FIGURE 6. Two dimensional gel electrophoresis analysis of plasma of apoA-I^-/- mice expressing the WT or mutant forms of apoA-I or the control protein GFP. Agarose gel electrophoresis analysis of plasma of apoA-I^-/- mice expressing the WT apoA-I or the apoA-I[Δ(185-243)] mutant and of purified apoA-I[Δ(185-243)] protein.
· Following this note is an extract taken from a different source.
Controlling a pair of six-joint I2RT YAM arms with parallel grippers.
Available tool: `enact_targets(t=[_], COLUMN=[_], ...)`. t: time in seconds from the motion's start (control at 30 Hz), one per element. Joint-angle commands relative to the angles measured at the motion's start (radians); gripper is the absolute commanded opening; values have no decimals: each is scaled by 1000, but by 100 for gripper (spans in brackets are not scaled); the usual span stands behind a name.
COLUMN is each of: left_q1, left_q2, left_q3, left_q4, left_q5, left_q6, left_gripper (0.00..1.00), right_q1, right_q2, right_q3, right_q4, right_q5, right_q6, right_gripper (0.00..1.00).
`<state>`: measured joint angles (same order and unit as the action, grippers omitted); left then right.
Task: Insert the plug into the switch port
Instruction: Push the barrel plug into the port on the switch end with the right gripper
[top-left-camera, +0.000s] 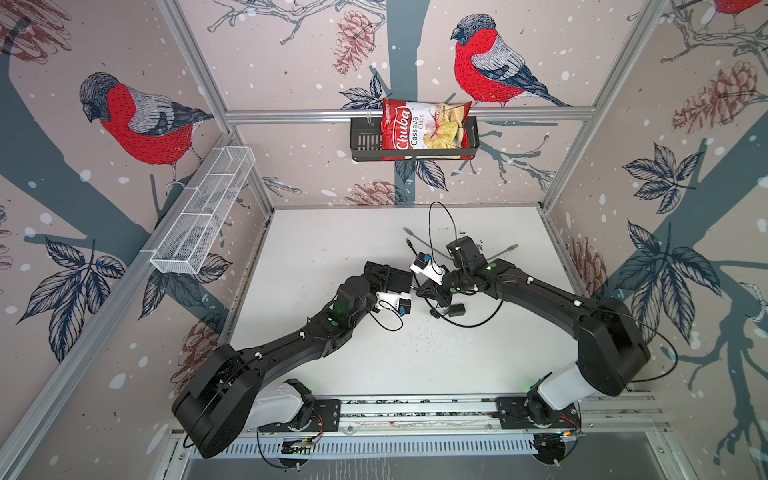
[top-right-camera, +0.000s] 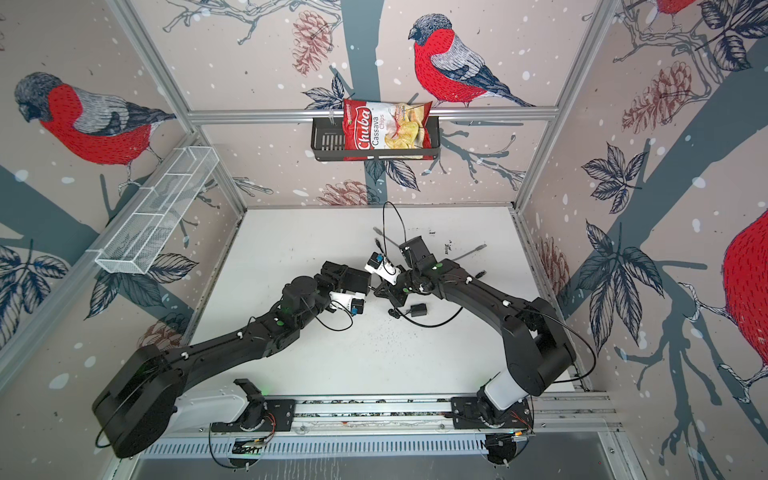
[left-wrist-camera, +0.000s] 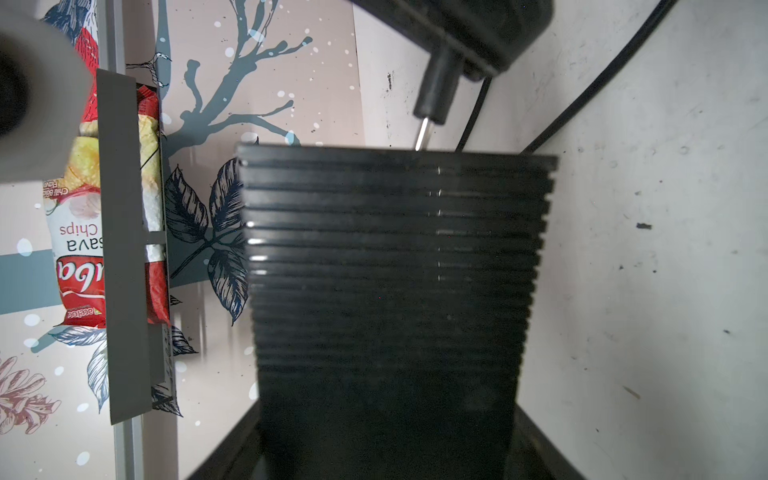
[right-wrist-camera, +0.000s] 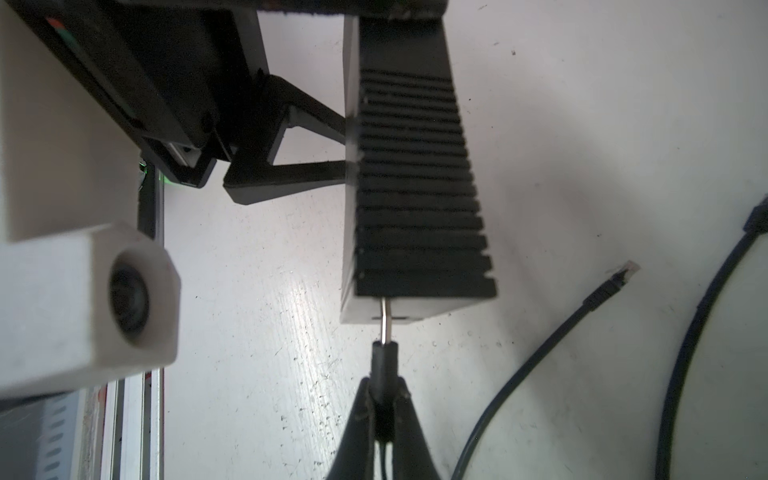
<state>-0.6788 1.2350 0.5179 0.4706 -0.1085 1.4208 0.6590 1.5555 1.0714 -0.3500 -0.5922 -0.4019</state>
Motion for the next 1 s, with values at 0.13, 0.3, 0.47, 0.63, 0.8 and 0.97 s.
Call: enact_targets(t=[0.13, 0.3, 0.47, 0.63, 0.8, 0.97], left_q1=[-16, -33, -54, -63, -78, -104], left_q2=[3, 25, 44, 44, 44, 51], left_q3=[-14, -18, -7, -13, -18, -11], left_q4=[104, 137, 155, 193, 220, 234], left_q5=[11, 3, 8, 30, 59, 77], left_q6=[34, 92, 95, 50, 30, 18], left_gripper=[56, 56, 56, 55, 55, 55], right_q1=[6, 5, 11, 11, 15, 37], right_q2=[6, 38, 98, 82, 84, 110], right_q3=[23, 81, 163, 148, 154, 187], right_q4=[-1, -46, -88, -20, 4, -9], right_q5=[-17, -29, -34, -42, -89, -107], right_q6=[-40, -103, -127, -101, -103, -134], right_gripper=[0, 0, 0, 0, 0, 0])
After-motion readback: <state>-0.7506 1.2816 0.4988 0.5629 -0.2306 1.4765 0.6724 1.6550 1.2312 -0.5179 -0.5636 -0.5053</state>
The plasma of mice expressing the WT apoA-I (A, B) or the control protein GFP (C) or the carboxy-terminal mutants apoA-I[Δ(185-243)] (D-F), apoA-I[Δ(220-243)] (G-I), apoA-I[Δ(232-243)] (J), apoA-I[E191A/H193A/K195A] (K) were analyzed by two dimensional gel electrophoresis and Western blotting using anti-human apoA-I antibody (A, D, G, J, K) or anti-mouse apoE antibody (B, E, H), as described in Experimental Procedures. Panels F and I show the overlapping of panels D, E and G, H, respectively. Panel L, The plasma of mice expressing the WT apoA-I or the carboxy-terminal mutant apoA-I[Δ(185-243)] and purified apoA-I[Δ(185-243)] protein were analyzed by 0.7% agarose gel electrophoresis followed by Oil Red O neutral lipid staining or Western blotting using a goat polyclonal anti-human apoA-I antibody as described in Experimental Procedures. The asterisks indicate preβ- and α-HDL that contain WT apoA-I. The apoA-I[Δ(185-243)] mutant formed particles with faster electrophoretic mobility than the preβ-HDL of WT apoA-I as demonstrated by Western blot analysis, that accumulated significant levels of neutral lipid (bands indicated by arrow).